Mantrol in Mandom for NZ Male Drivers
New Zealand Transport Authority and the New Zealand Police have launched a new road safety advertising campaign focusing on the concepts of mandom and mantrol. The new campaign introduces the concept of ‘mandom’ – a place where a man is in complete control and where he can come to perfect his ‘man skills’ – stressing the need to be in full control of a ‘manly activity’ like driving, by knowing when to pull back and when to slow down. The television advertisement at the centre of the new campaign was introduced by two 30 second teasers, and is accompanied by radio, print, billboard and on-line components. All the advertising reinforces the same message: Slow Down. Stay in Mantrol.

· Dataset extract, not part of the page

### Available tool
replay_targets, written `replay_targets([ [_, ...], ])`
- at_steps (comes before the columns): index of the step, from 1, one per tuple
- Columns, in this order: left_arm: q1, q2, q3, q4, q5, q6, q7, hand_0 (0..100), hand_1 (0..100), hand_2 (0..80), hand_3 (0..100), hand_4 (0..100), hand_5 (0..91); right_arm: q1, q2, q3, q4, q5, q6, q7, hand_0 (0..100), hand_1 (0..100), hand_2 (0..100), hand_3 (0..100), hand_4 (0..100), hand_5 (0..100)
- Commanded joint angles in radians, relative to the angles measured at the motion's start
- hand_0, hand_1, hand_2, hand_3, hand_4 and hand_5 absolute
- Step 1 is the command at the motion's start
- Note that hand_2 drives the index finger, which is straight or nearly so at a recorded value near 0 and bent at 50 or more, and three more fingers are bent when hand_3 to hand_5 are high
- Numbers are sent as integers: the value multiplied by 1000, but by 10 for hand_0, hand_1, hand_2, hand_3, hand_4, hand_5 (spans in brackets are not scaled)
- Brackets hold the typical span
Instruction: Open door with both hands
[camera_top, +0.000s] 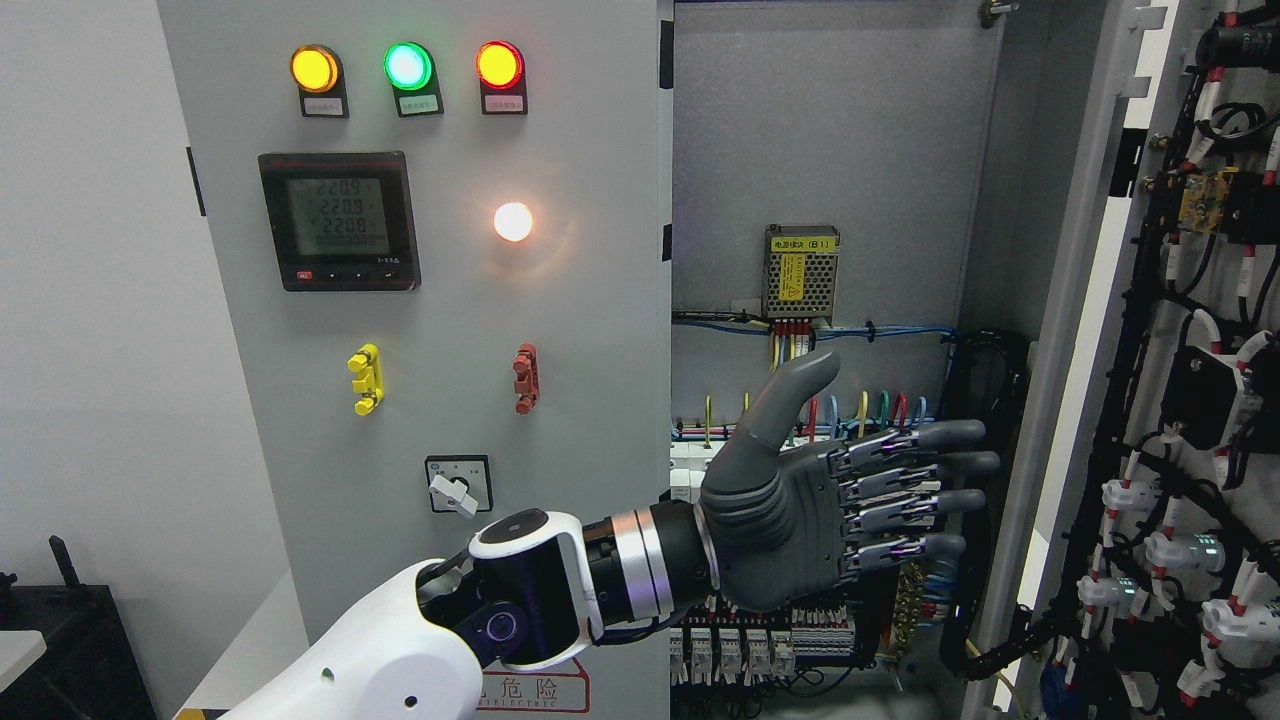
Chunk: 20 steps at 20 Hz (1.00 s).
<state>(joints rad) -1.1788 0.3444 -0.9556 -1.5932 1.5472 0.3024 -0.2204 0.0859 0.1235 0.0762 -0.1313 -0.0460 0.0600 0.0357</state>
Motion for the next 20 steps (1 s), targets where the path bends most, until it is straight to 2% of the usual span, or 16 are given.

Click on the image below to play the Mantrol commercial in YouTube (HD)
Click on the image below to play the Mantrol teaser in YouTube (HD)

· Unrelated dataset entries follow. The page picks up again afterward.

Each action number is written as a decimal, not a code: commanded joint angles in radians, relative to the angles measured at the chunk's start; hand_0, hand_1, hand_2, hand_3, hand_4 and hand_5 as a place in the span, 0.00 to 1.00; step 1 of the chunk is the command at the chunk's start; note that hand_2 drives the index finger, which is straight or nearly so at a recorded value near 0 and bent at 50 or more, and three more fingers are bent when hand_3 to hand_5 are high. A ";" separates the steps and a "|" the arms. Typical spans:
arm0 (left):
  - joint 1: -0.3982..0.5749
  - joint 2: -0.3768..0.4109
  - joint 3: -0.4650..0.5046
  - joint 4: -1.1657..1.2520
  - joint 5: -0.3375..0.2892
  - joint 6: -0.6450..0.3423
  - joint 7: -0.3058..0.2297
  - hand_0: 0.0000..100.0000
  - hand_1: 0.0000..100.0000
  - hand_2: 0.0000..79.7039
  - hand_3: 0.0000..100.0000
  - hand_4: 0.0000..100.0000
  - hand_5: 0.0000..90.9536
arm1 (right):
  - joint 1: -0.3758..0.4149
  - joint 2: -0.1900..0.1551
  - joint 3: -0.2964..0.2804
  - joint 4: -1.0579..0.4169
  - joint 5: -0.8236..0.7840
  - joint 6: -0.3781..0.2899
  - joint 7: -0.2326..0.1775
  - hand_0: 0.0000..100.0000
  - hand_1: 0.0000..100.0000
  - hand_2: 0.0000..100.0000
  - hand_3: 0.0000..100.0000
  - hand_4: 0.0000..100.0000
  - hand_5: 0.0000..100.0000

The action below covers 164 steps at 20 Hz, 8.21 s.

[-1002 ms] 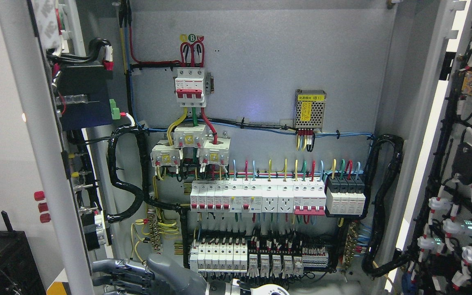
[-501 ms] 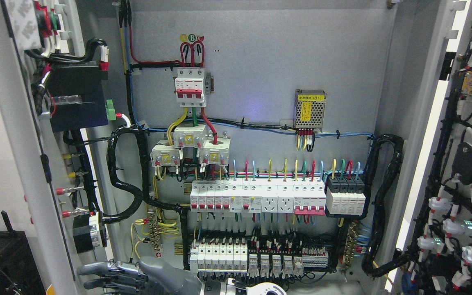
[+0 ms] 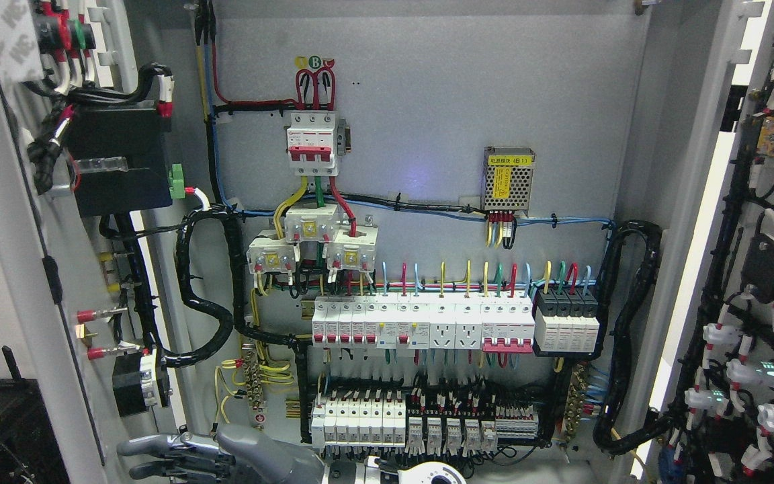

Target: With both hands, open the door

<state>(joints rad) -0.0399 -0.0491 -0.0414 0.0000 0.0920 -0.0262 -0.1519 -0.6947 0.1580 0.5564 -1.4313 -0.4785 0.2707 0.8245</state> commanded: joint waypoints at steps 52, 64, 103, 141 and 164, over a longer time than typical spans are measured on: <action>0.000 0.000 0.000 0.023 0.000 0.000 0.000 0.12 0.39 0.00 0.00 0.00 0.00 | -0.059 0.002 0.063 0.003 0.023 0.001 -0.004 0.05 0.00 0.00 0.00 0.00 0.00; 0.000 0.000 0.000 0.023 0.000 0.000 0.000 0.12 0.39 0.00 0.00 0.00 0.00 | -0.054 -0.005 0.040 0.006 0.020 -0.008 -0.004 0.05 0.00 0.00 0.00 0.00 0.00; 0.020 -0.002 -0.084 -0.102 -0.014 -0.067 -0.107 0.12 0.39 0.00 0.00 0.00 0.00 | 0.208 -0.066 -0.164 -0.023 0.023 -0.099 -0.284 0.05 0.00 0.00 0.00 0.00 0.00; 0.451 0.182 -0.451 -1.115 -0.040 -0.258 -0.040 0.12 0.39 0.00 0.00 0.00 0.00 | 0.681 -0.087 -0.233 -0.317 0.232 -0.430 -0.643 0.05 0.00 0.00 0.00 0.00 0.00; 0.505 0.302 -0.431 -1.696 -0.006 -0.262 -0.038 0.12 0.39 0.00 0.00 0.00 0.00 | 0.774 -0.205 -0.265 -0.477 0.228 -0.604 -0.640 0.05 0.00 0.00 0.00 0.00 0.00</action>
<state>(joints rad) 0.4615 0.2223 -0.5213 -1.4359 0.0727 -0.2892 -0.1879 0.0709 0.0112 0.3023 -1.8365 -0.2497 -0.3122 0.1841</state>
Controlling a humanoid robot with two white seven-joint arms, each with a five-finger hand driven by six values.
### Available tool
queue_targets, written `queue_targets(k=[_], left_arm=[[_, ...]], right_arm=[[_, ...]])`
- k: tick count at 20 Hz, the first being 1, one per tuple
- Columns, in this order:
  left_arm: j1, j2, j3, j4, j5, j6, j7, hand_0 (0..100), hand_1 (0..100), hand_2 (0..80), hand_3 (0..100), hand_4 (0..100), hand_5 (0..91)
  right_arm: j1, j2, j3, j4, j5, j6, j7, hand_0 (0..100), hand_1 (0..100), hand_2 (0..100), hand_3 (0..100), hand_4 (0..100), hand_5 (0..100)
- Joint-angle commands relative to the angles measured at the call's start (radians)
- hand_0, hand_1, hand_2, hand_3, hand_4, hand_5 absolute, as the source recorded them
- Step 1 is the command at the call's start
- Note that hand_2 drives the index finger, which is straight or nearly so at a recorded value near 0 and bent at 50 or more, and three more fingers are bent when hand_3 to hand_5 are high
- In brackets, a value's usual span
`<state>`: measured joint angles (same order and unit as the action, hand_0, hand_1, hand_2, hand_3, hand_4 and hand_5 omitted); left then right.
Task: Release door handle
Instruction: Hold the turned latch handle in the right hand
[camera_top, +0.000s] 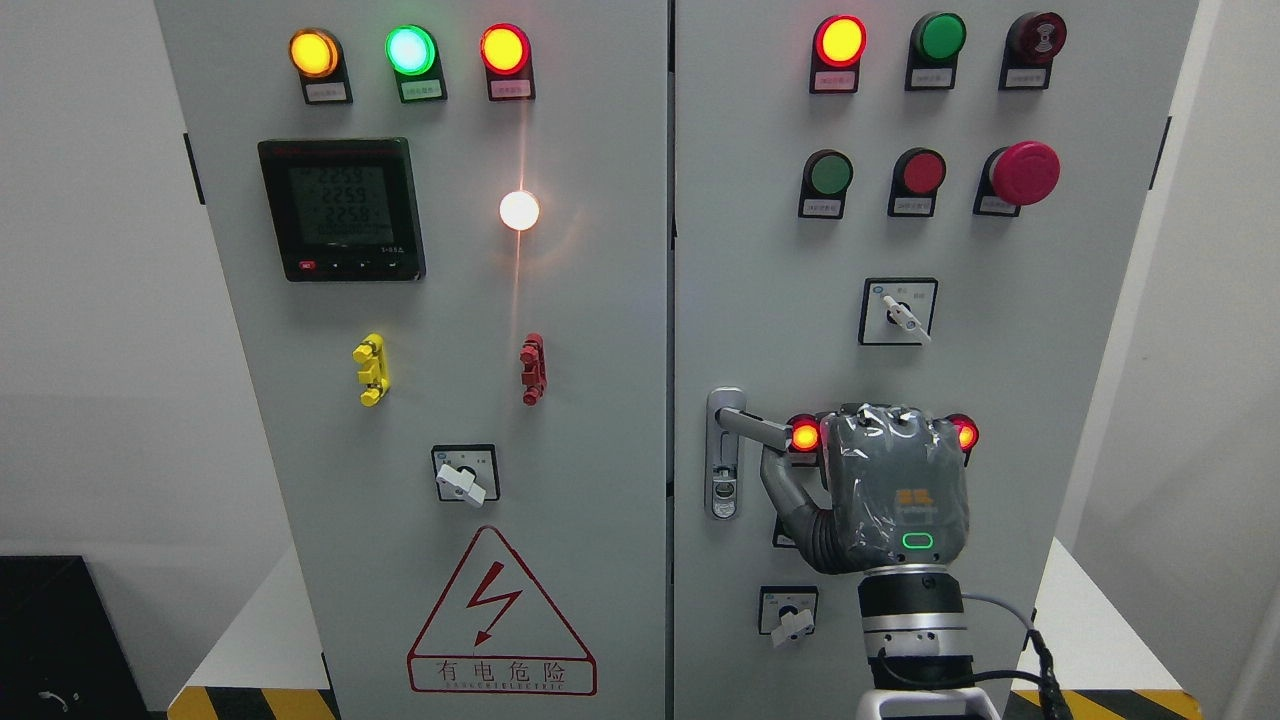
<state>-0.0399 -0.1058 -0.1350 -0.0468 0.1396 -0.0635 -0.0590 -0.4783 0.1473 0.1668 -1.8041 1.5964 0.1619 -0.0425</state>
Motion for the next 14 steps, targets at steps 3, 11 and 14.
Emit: queue_targets(k=[3, 11, 14], left_arm=[[0.0, 0.0, 0.0, 0.001, 0.0, 0.001, -0.001, 12, 56, 0.0, 0, 0, 0.0], [0.0, 0.0, 0.0, -0.001, 0.0, 0.001, -0.001, 12, 56, 0.0, 0, 0, 0.0], [0.0, 0.0, 0.0, -0.001, 0.0, 0.001, -0.001, 12, 56, 0.0, 0, 0, 0.0]], right_arm=[[0.006, 0.0, 0.0, -0.001, -0.001, -0.001, -0.008, 52, 33, 100, 100, 100, 100], [0.044, -0.002, 0.008, -0.004, -0.004, -0.007, -0.025, 52, 33, 100, 100, 100, 100], [0.064, -0.002, 0.01, -0.012, -0.004, -0.01, -0.034, 52, 33, 100, 100, 100, 100]])
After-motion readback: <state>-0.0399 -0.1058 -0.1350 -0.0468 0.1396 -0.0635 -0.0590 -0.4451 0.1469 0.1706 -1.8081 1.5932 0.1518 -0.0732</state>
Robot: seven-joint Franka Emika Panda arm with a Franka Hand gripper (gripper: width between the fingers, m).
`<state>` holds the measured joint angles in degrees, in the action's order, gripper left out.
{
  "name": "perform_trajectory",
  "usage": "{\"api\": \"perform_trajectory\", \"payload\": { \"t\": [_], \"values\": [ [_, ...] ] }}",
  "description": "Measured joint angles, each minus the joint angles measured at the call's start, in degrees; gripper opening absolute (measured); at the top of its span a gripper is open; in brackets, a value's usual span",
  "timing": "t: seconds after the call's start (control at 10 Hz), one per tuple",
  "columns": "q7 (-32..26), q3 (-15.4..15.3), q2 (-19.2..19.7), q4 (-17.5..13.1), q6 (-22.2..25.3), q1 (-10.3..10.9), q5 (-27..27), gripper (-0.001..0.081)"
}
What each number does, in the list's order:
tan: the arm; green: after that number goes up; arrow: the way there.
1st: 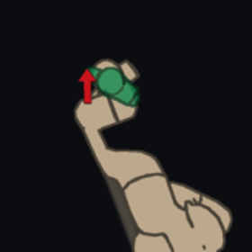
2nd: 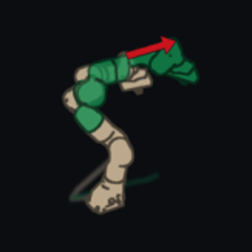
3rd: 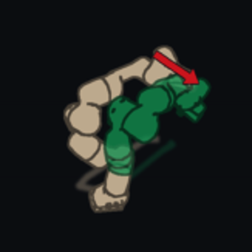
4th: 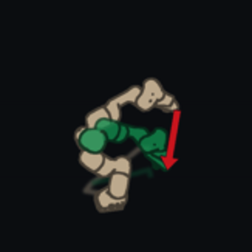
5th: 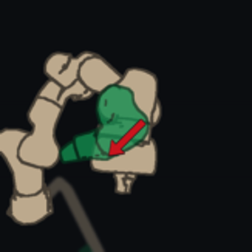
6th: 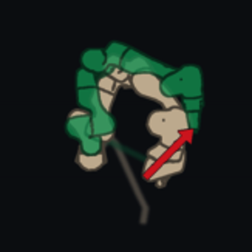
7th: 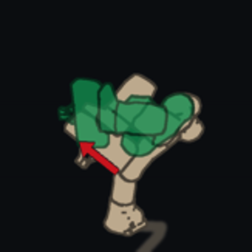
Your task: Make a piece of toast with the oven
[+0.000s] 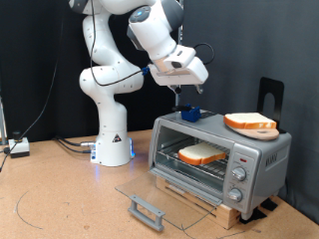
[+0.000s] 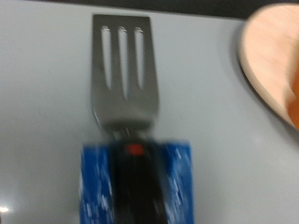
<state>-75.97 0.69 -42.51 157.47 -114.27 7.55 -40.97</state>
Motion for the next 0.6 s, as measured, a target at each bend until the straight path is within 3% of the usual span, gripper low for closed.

Click on the image below to play the Mantrol 2 teaser in YouTube (HD)
Mandom Campaign Background
Speed continues to be one of the leading factors in death and injury on New Zealand roads, contributing to 114 deaths and nearly 2,500 injuries last year, and young men (16 – 29 years) account for 59% of all speeding drivers in fatal or serious injury crashes.
NZTA Advertising Manager Rachel Prince said rather than point the finger at young men for driving badly, the campaign uses the ‘mandom’ concept to point out how to drive well. “A big part of mastering any skill is knowing your own limits. This campaign stresses that part of being a great driver is knowing when to pull back to account for the things you can’t control – the road, the weather and other drivers.”
Ms Prince said the new campaign was part of a long-term, multi-agency commitment to achieve a safe road system in New Zealand which is increasingly free of death and serious injury.
“This approach refuses to accept that any road death is inevitable. We’re working to create a system where skilled, competent, alert and sober drivers travel at safe speeds in safe vehicles on safe roads that are predictable and forgiving of mistakes.”